Underwear is funderwear
Don’t underestimate the power of underwear! Enlist your child’s help in selecting them or surprise her with undies featuring beloved characters or colors. Toddlers love feeling like grown-ups, and they’ll feel anything but babyish sporting fun new undies. When you’ve deemed your child ready to start potty training, put him or her in underwear straight away (and clear your schedule for the day). Avoid pull-ups if you can! Pull-ups are no different from diapers. They still provide the security and option for little ones to wet themselves if needed. When you start their day in underwear, they’ll quickly get used to the icky, sticky feeling of being wet, and try to avoid it at all costs. You can count on accidents on the first day (maybe even that entire first week!), but this is key. Lastly, understand that nighttime training is a whole other beast that can take a much longer time to master. Overnight pull-ups and waterproof mattress pads can be your best friend in those early days of potty training. No judgment whatsoever!
Toddlers love a good reward for a job well done. M&Ms have become famous for potty training rewards, but other non-candy surprises can go a long way too. Sticker charts or stickers alone can also be very motivating. Just be sure to reward them only after they’ve done the deed.

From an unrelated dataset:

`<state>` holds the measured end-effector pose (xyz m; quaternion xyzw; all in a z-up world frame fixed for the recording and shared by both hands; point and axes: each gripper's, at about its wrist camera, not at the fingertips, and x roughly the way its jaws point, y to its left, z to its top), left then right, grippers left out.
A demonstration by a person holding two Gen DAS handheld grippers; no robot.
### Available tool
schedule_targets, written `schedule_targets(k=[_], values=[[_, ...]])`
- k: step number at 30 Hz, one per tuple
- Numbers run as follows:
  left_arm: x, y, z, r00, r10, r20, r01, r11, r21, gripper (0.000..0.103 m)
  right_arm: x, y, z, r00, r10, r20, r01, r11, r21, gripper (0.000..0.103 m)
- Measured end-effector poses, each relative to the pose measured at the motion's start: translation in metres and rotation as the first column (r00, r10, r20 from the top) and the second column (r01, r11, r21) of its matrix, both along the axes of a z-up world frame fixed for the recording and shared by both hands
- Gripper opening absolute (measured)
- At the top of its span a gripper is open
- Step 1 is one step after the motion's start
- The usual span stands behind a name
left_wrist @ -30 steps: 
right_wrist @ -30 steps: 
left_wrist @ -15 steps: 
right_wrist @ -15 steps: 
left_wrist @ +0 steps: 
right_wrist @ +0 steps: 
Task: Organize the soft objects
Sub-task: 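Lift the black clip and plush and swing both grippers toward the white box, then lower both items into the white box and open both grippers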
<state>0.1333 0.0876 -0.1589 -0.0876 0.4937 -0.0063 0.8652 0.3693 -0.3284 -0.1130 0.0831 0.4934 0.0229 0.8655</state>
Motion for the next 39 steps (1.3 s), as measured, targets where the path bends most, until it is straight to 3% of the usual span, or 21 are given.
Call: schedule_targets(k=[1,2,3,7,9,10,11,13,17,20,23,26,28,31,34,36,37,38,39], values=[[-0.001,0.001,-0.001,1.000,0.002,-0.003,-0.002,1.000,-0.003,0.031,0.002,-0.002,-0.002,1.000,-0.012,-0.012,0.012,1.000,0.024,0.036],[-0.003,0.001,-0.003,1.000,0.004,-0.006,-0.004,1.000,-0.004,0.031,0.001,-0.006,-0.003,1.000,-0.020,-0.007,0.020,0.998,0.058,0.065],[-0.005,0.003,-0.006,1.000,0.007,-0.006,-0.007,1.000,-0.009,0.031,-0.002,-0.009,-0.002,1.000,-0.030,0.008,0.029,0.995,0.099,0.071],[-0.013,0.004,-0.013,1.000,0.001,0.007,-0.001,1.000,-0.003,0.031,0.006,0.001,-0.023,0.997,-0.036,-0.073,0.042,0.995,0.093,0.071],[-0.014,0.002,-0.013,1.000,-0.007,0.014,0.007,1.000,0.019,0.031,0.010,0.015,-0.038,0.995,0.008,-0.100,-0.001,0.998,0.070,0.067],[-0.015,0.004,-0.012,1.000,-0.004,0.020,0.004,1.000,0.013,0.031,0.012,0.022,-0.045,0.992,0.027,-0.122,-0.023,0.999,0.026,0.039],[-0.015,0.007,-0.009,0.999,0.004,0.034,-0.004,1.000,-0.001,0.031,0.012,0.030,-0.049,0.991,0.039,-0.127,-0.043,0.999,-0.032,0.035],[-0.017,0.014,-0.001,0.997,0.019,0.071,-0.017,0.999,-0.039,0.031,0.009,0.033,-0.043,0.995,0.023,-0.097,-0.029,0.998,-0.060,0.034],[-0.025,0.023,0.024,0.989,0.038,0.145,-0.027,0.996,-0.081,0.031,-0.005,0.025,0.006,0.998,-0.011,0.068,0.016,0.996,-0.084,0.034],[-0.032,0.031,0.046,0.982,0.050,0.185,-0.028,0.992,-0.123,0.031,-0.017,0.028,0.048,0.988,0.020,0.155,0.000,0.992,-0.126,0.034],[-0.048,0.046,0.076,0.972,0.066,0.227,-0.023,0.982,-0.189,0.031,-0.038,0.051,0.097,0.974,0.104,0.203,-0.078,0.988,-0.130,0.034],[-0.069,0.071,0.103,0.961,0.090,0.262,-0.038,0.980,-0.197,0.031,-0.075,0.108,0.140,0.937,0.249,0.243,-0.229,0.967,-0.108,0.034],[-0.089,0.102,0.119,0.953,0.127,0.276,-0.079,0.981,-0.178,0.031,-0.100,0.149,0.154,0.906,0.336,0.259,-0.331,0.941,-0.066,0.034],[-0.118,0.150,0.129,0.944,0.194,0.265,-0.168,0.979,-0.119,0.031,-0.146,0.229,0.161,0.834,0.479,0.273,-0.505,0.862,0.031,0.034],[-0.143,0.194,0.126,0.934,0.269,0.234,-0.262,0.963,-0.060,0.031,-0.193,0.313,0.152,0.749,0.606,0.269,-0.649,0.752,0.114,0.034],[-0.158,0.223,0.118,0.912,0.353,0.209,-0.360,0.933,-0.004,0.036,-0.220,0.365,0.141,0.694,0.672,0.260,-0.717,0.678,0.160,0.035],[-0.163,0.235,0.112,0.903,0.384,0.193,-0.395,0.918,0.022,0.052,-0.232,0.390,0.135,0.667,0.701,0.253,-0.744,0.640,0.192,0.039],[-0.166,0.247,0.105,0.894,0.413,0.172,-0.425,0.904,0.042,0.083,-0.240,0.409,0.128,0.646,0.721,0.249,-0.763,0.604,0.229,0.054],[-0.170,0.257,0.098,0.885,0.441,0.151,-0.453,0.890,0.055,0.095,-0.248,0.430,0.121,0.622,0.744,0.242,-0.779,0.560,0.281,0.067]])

The Path of Least Resistance
There are certain things you need to accept when jumping on the potty train. Accidents are inevitable. Patience is everything. And kindness is key. As difficult as it might be, you must steer clear of any negativity, punishments, shaming, or pushing throughout the potty training journey. Always choose the path of least resistance. First, bear in mind that kids generally don’t interrupt what they’re doing to rush off to the bathroom. There’s fun to be had! Give them gentle reminders to go every couple of hours instead of relying on them to trust their bodily cues. Asking if they need to go won’t cut it, because they almost always say no (isn’t that adorable?). In the beginning, watch for visual cues – squirming, holding their legs tight, walking slowly on tiptoes with their knees together, etc. As soon as you notice that they might be holding it in, pick them up and take them directly to the potty seat. Keeping them well hydrated helps reinforce the idea of peeing in the toilet. Water and juice are the usual suspects but don’t forget about the pee-inducing power of watermelon and cucumbers, too. Lastly, if your child is constantly wetting himself or not taking to the potty with ease, give yourself permission to take a break and try again in a few weeks. There’s no shame in that. At all. Acceptance – and the path of least resistance — is key.
Potty training is a gradual process, one that takes time and patience. Lots and lots and lots of patience. And Clorox wipes! Some kids will day train like champs, only to wet the bed every night. Other kids will demand diapers for doing #2 – even when they’re well past diaper age. Still others will refuse to go in public restrooms for what feels like years. No matter how long it takes your mini man or little lady to get the hang of it, remember that eventually, they will. And it’ll be well before grade school, too. You can definitely count on that.